#### About this exercise:
Copy each line below that includes "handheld".
[Records shown Boundary: Start]
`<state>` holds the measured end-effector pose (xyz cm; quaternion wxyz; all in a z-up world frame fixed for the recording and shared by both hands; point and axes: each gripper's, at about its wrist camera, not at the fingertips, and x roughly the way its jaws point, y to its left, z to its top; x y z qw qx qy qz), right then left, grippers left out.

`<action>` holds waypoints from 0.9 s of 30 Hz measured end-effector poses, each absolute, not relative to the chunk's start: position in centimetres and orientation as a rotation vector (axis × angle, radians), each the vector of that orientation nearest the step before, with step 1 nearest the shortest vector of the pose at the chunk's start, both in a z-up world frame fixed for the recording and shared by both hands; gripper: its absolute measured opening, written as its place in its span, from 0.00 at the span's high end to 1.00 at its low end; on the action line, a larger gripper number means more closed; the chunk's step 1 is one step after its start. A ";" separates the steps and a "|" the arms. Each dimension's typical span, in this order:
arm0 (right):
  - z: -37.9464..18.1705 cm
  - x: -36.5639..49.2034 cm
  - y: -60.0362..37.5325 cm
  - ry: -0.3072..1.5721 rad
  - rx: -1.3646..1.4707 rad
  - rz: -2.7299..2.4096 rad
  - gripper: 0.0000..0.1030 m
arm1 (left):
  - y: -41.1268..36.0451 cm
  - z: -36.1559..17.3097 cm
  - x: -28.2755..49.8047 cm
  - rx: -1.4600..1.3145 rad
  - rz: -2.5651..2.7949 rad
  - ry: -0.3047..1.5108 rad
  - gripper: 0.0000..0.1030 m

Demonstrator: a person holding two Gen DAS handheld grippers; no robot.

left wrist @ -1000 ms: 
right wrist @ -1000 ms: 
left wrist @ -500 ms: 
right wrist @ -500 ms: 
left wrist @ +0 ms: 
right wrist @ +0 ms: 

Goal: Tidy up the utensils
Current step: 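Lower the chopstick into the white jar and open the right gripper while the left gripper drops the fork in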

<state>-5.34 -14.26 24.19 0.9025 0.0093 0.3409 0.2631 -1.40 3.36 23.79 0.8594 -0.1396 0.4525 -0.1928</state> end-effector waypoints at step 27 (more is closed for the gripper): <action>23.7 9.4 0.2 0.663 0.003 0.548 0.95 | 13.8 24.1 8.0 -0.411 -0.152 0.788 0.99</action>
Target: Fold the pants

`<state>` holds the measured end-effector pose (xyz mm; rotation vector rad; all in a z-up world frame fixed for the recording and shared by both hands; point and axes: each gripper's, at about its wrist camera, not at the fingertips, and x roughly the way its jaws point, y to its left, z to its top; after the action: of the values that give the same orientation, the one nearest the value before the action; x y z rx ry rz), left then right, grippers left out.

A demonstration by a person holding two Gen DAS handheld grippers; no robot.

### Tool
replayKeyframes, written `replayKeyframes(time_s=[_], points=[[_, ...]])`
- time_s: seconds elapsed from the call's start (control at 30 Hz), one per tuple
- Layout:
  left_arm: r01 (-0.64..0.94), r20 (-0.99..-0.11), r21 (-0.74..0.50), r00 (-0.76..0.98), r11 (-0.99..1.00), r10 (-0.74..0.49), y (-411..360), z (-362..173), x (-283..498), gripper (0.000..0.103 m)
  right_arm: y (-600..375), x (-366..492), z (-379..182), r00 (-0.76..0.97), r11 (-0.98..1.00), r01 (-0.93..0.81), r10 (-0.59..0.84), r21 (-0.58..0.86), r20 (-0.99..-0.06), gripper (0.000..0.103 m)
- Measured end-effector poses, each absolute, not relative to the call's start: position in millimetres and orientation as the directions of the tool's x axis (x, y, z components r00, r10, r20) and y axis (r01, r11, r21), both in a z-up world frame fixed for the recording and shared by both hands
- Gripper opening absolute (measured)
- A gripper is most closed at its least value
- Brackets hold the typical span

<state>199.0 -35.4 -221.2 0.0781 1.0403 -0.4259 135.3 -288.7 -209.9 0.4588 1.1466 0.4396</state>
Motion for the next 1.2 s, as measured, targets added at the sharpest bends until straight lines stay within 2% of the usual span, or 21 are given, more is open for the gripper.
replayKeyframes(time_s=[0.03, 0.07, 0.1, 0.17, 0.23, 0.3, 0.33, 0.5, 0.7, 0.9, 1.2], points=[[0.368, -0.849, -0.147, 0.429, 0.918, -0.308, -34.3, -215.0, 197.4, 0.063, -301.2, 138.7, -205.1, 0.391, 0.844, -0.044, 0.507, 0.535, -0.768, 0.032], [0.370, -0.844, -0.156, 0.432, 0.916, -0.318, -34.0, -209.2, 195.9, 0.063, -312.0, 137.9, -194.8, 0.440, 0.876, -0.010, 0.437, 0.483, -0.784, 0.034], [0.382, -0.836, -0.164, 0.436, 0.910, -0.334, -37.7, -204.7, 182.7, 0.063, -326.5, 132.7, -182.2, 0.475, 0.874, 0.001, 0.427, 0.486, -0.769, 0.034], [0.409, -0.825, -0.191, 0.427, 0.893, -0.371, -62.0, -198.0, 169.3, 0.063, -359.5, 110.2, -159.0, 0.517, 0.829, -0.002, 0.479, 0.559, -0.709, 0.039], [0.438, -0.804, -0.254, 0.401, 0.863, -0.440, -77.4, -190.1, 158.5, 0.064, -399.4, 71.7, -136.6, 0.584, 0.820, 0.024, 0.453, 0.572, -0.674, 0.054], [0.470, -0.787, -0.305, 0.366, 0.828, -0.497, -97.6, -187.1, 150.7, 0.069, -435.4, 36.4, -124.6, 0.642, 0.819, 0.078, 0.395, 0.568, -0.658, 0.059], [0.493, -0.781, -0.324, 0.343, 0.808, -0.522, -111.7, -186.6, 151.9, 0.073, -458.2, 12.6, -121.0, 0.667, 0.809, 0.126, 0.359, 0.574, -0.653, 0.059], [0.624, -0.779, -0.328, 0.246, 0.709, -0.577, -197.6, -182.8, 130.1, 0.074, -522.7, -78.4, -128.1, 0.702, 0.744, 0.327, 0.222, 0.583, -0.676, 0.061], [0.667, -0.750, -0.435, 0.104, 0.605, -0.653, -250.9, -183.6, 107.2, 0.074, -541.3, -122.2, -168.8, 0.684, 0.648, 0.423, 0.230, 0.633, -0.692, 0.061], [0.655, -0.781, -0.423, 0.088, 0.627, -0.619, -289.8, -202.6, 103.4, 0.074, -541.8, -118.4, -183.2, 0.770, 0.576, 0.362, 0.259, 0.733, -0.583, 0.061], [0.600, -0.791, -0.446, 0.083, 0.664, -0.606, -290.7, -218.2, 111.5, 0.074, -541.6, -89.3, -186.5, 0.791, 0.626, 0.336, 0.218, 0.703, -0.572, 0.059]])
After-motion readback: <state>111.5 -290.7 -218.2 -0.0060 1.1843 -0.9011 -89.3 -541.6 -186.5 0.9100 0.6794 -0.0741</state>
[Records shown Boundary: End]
#### Result below:
Demonstrator: a person holding two Gen DAS handheld grippers; no robot.
A demonstration by a person holding two Gen DAS handheld grippers; no robot.

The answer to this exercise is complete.